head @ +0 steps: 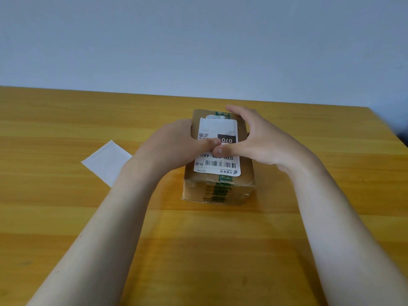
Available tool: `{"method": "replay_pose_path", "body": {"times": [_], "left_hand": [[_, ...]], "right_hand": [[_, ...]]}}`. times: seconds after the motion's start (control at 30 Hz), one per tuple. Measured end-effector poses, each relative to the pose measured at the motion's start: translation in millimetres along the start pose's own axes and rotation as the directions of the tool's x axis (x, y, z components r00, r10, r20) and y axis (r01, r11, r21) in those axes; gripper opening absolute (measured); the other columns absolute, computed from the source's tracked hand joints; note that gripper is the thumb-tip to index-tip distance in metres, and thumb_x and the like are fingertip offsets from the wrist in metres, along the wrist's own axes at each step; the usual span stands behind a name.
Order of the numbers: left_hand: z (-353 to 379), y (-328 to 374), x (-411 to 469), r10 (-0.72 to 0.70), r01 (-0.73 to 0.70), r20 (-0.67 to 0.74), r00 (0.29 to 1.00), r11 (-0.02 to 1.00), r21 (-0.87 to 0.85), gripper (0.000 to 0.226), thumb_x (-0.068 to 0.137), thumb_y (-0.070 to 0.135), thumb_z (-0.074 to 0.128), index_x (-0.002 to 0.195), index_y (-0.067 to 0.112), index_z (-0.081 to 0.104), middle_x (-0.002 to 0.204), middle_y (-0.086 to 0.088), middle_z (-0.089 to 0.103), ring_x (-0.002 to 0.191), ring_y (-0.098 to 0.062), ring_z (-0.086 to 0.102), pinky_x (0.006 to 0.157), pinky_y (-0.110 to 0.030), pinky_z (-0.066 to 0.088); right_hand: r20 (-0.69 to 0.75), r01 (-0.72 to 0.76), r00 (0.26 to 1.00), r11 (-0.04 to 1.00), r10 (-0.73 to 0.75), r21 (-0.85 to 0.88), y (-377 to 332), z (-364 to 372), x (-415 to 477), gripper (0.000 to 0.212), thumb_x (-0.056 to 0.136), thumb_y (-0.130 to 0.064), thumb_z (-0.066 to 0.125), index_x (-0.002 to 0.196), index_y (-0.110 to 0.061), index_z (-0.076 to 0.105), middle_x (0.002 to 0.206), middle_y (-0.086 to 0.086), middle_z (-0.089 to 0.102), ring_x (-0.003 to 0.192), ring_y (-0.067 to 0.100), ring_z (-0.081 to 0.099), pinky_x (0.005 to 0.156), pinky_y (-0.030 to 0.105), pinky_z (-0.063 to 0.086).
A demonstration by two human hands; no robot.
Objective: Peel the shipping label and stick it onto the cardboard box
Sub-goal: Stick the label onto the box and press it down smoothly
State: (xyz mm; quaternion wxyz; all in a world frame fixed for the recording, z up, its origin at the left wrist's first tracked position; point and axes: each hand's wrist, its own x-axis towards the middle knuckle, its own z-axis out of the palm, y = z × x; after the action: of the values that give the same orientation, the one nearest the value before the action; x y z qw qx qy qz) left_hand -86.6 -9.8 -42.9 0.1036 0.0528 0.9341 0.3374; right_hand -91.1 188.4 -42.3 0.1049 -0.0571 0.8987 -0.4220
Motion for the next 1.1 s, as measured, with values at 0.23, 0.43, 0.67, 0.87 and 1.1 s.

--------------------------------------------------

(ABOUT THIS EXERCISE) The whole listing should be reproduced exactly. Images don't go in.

(RESULT)
head @ +0 steps: 
Available tool: `{"method": "replay_pose_path", "body": {"times": [_], "left_hand": [[_, ...]], "right_hand": [[_, ...]]}}`. times: seconds after the motion's start (control at 30 Hz), one per tuple. Measured end-effector poses, each relative to the pose measured at the motion's start: translation in millimetres along the start pose's own axes and rotation as the directions of the tool's x axis (x, y, z components r00, r10, r20) and y axis (r01, r11, r21) in those axes; gripper opening absolute (measured); the other columns absolute, computed from the source's tracked hand joints; note that gripper is the thumb-tip to index-tip distance in metres, and thumb_x and the like are fingertip offsets from the wrist in metres, along the wrist's own axes at each step; the usual span stands behind a name.
Order of the numbers: left_hand: z (-353 to 379), y (-328 to 374), x (-411 to 469), r10 (-0.72 to 0.70), r01 (-0.73 to 0.70), r20 (-0.67 to 0.74), r00 (0.29 to 1.00), r11 (-0.02 to 1.00), r21 (-0.87 to 0.85), gripper (0.000 to 0.226), thumb_x (-0.068 to 0.137), thumb_y (-0.070 to 0.135), thumb_z (-0.074 to 0.128), index_x (-0.002 to 0.195), index_y (-0.067 to 0.112), index_z (-0.081 to 0.104), middle_x (-0.002 to 0.204), middle_y (-0.086 to 0.088), middle_z (-0.089 to 0.103), ring_x (-0.002 to 0.191), ring_y (-0.098 to 0.062), ring_z (-0.086 to 0.102), pinky_x (0.006 to 0.157), pinky_y (-0.110 to 0.030), pinky_z (-0.066 to 0.088); right_hand: r20 (-0.69 to 0.75), r01 (-0.72 to 0.76), r00 (0.26 to 1.00), r11 (-0.04 to 1.00), r10 (-0.73 to 0.75), r21 (-0.85 to 0.88), y (-377 to 332), z (-364 to 372), x (-415 to 477), gripper (0.000 to 0.212), thumb_x (-0.056 to 0.136), thumb_y (-0.130 to 0.064), thumb_z (-0.066 to 0.125), index_x (-0.002 to 0.196), index_y (-0.110 to 0.061), index_z (-0.076 to 0.105), middle_x (0.002 to 0.206), middle_y (-0.086 to 0.086), middle_z (-0.089 to 0.102), ring_x (-0.003 to 0.192), ring_y (-0.067 to 0.100), ring_z (-0.081 to 0.099), pinky_x (0.005 to 0.156), pinky_y (-0.030 to 0.105), pinky_z (-0.063 to 0.086).
A demonstration by two human hands; no robot.
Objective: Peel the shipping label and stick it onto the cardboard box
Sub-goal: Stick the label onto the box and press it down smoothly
State: (xyz mm; quaternion wxyz; all in a world frame fixed for the recording, z up, its origin at the left wrist's first tracked position; point and axes: each hand's wrist, its own x-axis towards the middle knuckle, its own z-axis out of the palm, y = z × x; after the action: of the values that give the same orientation, the one nearest the value before the action; x y z qw qx qy qz) left_hand -86.6 -9.8 -42.9 0.1036 0.0528 0.9341 0.3374; right_hand -91.1 188.4 -42.3 0.1049 -0.0571 0.8987 -0.4220
Motion for the next 1.1 s, as measured, with values at 0.23, 0.43, 0.67, 0.87 and 1.1 s.

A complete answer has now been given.